* _Exercise aim_: Give back the material that follows, identical in every line.

* _Dataset_:
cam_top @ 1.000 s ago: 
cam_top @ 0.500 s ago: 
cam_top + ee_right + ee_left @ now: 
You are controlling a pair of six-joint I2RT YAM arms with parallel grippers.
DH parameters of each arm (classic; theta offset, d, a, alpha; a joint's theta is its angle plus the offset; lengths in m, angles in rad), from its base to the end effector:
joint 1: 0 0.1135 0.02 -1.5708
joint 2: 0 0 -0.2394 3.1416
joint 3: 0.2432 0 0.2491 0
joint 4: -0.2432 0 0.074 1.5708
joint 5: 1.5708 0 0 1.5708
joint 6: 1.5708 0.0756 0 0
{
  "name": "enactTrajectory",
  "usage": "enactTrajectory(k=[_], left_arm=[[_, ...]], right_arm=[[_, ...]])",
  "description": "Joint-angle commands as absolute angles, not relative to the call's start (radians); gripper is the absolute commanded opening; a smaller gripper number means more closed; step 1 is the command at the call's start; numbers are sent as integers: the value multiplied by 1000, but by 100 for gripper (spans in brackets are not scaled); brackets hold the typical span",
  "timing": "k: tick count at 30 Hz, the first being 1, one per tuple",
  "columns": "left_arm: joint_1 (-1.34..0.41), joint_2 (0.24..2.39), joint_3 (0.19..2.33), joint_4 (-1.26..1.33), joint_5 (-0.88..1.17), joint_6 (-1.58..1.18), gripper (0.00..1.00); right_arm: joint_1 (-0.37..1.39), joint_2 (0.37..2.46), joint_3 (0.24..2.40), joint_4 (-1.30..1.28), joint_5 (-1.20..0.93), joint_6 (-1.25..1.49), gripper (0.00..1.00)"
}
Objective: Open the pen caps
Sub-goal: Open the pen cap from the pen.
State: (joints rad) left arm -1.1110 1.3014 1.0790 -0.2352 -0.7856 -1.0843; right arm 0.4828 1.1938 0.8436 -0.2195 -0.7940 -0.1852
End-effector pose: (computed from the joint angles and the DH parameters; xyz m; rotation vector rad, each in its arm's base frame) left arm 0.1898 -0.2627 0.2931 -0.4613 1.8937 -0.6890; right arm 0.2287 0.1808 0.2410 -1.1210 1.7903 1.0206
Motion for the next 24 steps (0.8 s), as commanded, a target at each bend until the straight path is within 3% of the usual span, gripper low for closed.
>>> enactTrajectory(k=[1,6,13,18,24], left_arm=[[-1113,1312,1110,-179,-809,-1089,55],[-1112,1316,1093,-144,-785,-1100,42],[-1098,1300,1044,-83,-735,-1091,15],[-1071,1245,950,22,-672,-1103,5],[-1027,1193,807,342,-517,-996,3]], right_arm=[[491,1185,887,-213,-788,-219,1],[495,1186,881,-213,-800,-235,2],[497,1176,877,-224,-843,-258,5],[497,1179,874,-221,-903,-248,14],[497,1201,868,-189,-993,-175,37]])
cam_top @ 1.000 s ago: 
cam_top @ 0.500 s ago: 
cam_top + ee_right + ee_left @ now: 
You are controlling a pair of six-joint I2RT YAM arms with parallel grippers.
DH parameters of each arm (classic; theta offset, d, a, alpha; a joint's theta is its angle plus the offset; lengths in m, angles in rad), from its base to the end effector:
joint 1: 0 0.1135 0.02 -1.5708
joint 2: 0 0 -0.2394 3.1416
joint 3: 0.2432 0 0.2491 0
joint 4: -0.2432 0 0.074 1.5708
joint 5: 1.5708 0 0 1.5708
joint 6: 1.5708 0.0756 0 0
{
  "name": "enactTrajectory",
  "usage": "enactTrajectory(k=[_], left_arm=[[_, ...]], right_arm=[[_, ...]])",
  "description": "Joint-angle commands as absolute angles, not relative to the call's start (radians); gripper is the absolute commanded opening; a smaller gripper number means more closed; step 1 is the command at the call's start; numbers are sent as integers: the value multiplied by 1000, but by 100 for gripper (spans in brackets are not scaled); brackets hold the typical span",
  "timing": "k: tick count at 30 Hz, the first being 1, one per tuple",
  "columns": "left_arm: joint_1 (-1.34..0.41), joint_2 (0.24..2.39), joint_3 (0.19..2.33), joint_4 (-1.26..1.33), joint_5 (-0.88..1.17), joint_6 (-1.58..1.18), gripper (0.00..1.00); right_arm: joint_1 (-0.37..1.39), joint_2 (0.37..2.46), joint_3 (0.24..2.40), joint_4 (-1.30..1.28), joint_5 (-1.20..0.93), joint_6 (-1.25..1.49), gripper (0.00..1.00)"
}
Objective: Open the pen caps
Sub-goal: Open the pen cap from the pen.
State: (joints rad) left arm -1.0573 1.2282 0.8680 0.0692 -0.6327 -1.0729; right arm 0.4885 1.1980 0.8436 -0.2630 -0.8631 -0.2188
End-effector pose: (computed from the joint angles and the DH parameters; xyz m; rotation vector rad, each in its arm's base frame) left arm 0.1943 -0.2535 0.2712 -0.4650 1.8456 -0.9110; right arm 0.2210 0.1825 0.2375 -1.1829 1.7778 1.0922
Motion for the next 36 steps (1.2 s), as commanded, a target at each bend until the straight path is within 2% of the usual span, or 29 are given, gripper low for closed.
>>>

* _Worked solution_:
cam_top @ 1.000 s ago: 
cam_top @ 0.500 s ago: 
cam_top + ee_right + ee_left @ now: 
You are controlling a pair of six-joint I2RT YAM arms with parallel grippers.
DH parameters of each arm (classic; theta offset, d, a, alpha; a joint's theta is its angle plus the offset; lengths in m, angles in rad), from its base to the end effector:
joint 1: 0 0.1135 0.02 -1.5708
joint 2: 0 0 -0.2394 3.1416
joint 3: 0.2432 0 0.2491 0
joint 4: -0.2432 0 0.074 1.5708
joint 5: 1.5708 0 0 1.5708
joint 6: 1.5708 0.0756 0 0
{
  "name": "enactTrajectory",
  "usage": "enactTrajectory(k=[_], left_arm=[[_, ...]], right_arm=[[_, ...]])",
  "description": "Joint-angle commands as absolute angles, not relative to the call's start (radians); gripper is the absolute commanded opening; a smaller gripper number means more closed; step 1 is the command at the call's start; numbers are sent as integers: the value multiplied by 1000, but by 100 for gripper (spans in brackets are not scaled); brackets hold the typical span",
  "timing": "k: tick count at 30 Hz, the first being 1, one per tuple",
  "columns": "left_arm: joint_1 (-1.34..0.41), joint_2 (0.24..2.39), joint_3 (0.19..2.33), joint_4 (-1.26..1.33), joint_5 (-0.88..1.17), joint_6 (-1.58..1.18), gripper (0.00..1.00); right_arm: joint_1 (-0.37..1.39), joint_2 (0.37..2.46), joint_3 (0.24..2.40), joint_4 (-1.30..1.28), joint_5 (-1.20..0.93), joint_6 (-1.25..1.49), gripper (0.00..1.00)"
}
Objective: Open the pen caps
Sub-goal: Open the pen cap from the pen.
State: (joints rad) left arm -1.1110 1.3014 1.0790 -0.2352 -0.7856 -1.0843; right arm 0.4828 1.1938 0.8436 -0.2195 -0.7940 -0.1852
End-effector pose: (computed from the joint angles and the DH parameters; xyz m; rotation vector rad, each in its arm's base frame) left arm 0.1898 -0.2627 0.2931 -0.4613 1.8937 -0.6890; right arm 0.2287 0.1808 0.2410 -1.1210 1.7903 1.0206
Motion for the next 24 steps (0.8 s), as commanded, a target at each bend until the straight path is within 3% of the usual span, gripper low for closed.
>>> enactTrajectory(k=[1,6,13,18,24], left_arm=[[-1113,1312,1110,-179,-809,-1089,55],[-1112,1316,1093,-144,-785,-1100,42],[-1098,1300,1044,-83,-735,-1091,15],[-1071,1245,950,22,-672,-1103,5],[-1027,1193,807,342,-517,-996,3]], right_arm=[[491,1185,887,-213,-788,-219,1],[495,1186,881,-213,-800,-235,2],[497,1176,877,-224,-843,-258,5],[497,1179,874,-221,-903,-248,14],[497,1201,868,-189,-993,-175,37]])
cam_top @ 1.000 s ago: 
cam_top @ 0.500 s ago: 
cam_top + ee_right + ee_left @ now: 
You are controlling a pair of six-joint I2RT YAM arms with parallel grippers.
DH parameters of each arm (classic; theta offset, d, a, alpha; a joint's theta is its angle plus the offset; lengths in m, angles in rad), from its base to the end effector:
joint 1: 0 0.1135 0.02 -1.5708
joint 2: 0 0 -0.2394 3.1416
joint 3: 0.2432 0 0.2491 0
joint 4: -0.2432 0 0.074 1.5708
joint 5: 1.5708 0 0 1.5708
joint 6: 1.5708 0.0756 0 0
{
  "name": "enactTrajectory",
  "usage": "enactTrajectory(k=[_], left_arm=[[_, ...]], right_arm=[[_, ...]])",
  "description": "Joint-angle commands as absolute angles, not relative to the call's start (radians); gripper is the absolute commanded opening; a smaller gripper number means more closed; step 1 is the command at the call's start; numbers are sent as integers: the value multiplied by 1000, but by 100 for gripper (spans in brackets are not scaled); brackets hold the typical span",
  "timing": "k: tick count at 30 Hz, the first being 1, one per tuple",
  "columns": "left_arm: joint_1 (-1.34..0.41), joint_2 (0.24..2.39), joint_3 (0.19..2.33), joint_4 (-1.26..1.33), joint_5 (-0.88..1.17), joint_6 (-1.58..1.18), gripper (0.00..1.00); right_arm: joint_1 (-0.37..1.39), joint_2 (0.37..2.46), joint_3 (0.24..2.40), joint_4 (-1.30..1.28), joint_5 (-1.20..0.93), joint_6 (-1.25..1.49), gripper (0.00..1.00)"
}
Objective: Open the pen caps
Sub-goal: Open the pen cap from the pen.
State: (joints rad) left arm -1.0573 1.2282 0.8680 0.0692 -0.6327 -1.0729; right arm 0.4885 1.1980 0.8436 -0.2630 -0.8631 -0.2188
End-effector pose: (computed from the joint angles and the DH parameters; xyz m; rotation vector rad, each in its arm's base frame) left arm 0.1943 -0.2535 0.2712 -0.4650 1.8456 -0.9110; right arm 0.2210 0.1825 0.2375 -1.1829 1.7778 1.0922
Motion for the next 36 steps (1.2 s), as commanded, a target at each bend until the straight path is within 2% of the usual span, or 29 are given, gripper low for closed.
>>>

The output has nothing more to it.